Good reference book (free online) are:
import numpy as np
# vector 1x4
a = np.array([1,2,3,4])
print("a = ", a)
# bidimensional array (matrix) 2x4
b = np.array([
[1,2,3,4],
[5,6,7,8],
])
print("b = \n", b)
a = [1 2 3 4] b = [[1 2 3 4] [5 6 7 8]]
Every array has the following functions and methods available:
a = [1,2,3,4]
a_array = np.array(a)
b_array = np.asarray(list(a))
print(a_array.shape)
print(b_array.shape)
print(a_array.dtype)
print(len(a_array))
(4,) (4,) int64 4
it is also possible to specify the type of numbers that the array should contains. NOTE: in a numpy array all the values have the same type!
https://docs.scipy.org/doc/numpy/user/basics.types.html
different data types can massively change the array size, and this could be a life saver when memory is limited!
(sadly there is no simple way of managing 1-bit arrays for booleans)
a = [1,2,3,4]
print(np.array(a, dtype='uint8'))
print(np.array(a, dtype='float32'))
print(np.array(a, dtype='complex'))
[1 2 3 4] [1. 2. 3. 4.] [1.+0.j 2.+0.j 3.+0.j 4.+0.j]
a = np.array([1, 2, 3, 4], dtype='uint8')
print(a.size, a.itemsize, a.nbytes)
4 1 4
a = np.array([1, 2, 3, 4], dtype='float64')
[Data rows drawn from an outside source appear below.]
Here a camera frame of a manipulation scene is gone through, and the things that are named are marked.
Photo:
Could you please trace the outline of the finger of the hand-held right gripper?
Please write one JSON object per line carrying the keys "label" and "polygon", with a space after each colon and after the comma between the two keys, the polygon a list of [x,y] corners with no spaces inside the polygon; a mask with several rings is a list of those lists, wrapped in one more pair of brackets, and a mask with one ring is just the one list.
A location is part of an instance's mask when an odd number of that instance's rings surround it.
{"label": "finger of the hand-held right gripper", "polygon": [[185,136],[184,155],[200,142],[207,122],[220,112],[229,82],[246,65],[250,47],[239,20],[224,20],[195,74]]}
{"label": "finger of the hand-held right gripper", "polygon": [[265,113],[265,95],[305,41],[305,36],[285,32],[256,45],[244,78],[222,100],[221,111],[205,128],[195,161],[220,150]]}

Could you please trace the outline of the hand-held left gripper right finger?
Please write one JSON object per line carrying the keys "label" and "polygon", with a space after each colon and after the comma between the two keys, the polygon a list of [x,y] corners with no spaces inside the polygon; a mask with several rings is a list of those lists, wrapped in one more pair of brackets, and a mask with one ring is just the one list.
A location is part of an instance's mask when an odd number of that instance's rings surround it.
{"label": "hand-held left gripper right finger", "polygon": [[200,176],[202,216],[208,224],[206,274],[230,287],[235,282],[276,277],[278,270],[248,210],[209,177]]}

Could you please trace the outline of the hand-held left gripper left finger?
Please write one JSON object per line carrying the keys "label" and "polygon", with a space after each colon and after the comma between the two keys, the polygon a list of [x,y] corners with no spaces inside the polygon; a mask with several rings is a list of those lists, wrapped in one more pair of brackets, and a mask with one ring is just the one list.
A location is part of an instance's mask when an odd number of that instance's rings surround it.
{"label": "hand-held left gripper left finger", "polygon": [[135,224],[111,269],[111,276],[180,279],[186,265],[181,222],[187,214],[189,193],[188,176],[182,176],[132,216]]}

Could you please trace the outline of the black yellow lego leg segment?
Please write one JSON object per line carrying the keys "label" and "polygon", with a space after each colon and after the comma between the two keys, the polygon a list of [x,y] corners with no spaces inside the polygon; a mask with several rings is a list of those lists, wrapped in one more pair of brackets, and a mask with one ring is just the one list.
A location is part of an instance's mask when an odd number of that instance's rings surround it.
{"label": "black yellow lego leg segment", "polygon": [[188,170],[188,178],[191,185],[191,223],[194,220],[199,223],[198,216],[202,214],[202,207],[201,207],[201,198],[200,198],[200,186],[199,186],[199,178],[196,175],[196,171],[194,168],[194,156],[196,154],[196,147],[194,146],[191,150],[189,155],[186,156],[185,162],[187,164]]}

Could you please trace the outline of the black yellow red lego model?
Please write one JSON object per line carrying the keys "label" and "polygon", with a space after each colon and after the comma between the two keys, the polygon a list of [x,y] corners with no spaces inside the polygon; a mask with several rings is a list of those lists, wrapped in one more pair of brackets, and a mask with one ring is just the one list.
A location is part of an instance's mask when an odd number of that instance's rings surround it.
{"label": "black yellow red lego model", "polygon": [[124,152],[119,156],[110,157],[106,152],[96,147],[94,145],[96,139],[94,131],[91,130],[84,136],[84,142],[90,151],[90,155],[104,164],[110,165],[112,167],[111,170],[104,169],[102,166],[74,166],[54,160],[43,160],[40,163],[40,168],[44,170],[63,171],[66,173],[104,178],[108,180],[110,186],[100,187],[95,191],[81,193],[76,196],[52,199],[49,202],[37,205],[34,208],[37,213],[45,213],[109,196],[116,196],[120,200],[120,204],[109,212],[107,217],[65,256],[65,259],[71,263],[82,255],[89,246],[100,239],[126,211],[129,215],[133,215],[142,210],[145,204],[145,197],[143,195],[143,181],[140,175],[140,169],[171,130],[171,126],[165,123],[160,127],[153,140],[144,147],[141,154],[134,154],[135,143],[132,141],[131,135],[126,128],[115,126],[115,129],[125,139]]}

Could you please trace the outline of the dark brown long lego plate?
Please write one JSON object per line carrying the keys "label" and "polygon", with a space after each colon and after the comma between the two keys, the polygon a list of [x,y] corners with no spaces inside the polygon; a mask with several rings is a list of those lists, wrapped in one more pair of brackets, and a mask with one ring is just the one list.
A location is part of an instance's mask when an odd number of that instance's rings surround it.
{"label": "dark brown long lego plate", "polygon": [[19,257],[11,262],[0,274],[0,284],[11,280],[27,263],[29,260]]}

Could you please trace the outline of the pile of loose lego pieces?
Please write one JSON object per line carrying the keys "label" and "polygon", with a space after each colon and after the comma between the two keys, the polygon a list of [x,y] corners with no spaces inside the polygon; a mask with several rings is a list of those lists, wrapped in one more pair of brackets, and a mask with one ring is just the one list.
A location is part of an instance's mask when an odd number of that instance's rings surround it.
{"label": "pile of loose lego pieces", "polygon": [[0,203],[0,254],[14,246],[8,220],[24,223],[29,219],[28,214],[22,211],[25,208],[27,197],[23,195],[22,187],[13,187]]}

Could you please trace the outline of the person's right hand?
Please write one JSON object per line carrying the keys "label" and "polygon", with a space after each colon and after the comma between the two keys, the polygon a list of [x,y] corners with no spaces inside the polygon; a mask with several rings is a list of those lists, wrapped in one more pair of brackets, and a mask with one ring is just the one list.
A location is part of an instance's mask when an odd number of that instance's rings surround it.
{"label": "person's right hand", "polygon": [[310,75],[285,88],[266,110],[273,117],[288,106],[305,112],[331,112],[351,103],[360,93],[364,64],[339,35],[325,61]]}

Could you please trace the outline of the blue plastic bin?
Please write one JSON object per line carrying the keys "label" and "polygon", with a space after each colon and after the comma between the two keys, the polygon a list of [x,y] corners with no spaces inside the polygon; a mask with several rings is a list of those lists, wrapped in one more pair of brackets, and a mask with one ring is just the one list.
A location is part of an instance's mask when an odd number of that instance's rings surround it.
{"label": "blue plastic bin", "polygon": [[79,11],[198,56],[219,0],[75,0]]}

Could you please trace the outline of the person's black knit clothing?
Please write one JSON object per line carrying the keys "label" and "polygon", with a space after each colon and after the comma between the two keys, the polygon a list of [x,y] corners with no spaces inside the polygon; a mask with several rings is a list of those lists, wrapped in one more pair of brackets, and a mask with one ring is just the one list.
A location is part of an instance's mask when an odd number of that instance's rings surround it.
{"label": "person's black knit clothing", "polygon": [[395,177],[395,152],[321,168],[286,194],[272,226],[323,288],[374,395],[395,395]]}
print(a.size, a.itemsize, a.nbytes)
4 8 32
a = np.array([1, 2, 3, 4], dtype='complex')
print(a.size, a.itemsize, a.nbytes)
4 16 64
a = np.array([1,2,3,4], dtype=np.float64)
print ("a = ", a)
print ("a contains elements of type : ", a.dtype)
a = [1. 2. 3. 4.] a contains elements of type : float64
a = np.array([1,2,3,4], dtype=np.uint32)
print ("a = ", a)
print ("a contains elements of type : ", a.dtype)
a = [1 2 3 4] a contains elements of type : uint32
a = np.array(['1.21', '.2', '-.4'], dtype = np.string_)
print ("a is made out of strings = ", a)
print ("a cast to float = ", a.astype(np.float64))
a is made out of strings = [b'1.21' b'.2' b'-.4'] a cast to float = [ 1.21 0.2 -0.4 ]
There are 3 important functions to create an array
array_zeros = np.zeros(10) # vector of 1x10 zeros
print ("array_zeros = ", array_zeros)
array_zeros = [0. 0. 0. 0. 0. 0. 0. 0. 0. 0.]
a_matzeros = np.zeros((2,10)) # 2d array of 2x10 zeros
print ("a_matzeros has dimensions : ", a_matzeros.shape)
a_matzeros has dimensions : (2, 10)
array_ones = np.ones(10) # vector of 1x10 one
print ("array_ones = ", array_ones)
array_ones = [1. 1. 1. 1. 1. 1. 1. 1. 1. 1.]
a_empty = np.empty(20) # vector 1x20 of null values (from the free memory used)
print ("a_empty = ", a_empty)
print ("a_empty contains objects of type : ", a_empty.dtype)
a_empty = [ 4.64555917e-310 0.00000000e+000 6.90511319e-310 1.36659607e-226 6.90511319e-310 6.90511319e-310 -2.31706182e+033 6.90511319e-310 6.90511319e-310 -1.79276248e-244 6.90511399e-310 6.90511319e-310 3.85332059e-049 6.90511319e-310 6.90511319e-310 -3.24679520e-211 6.90511319e-310 6.90511319e-310 -1.62550434e-194 6.90511400e-310] a_empty contains objects of type : float64
np.empty does not contains zeros, but basically random numbers.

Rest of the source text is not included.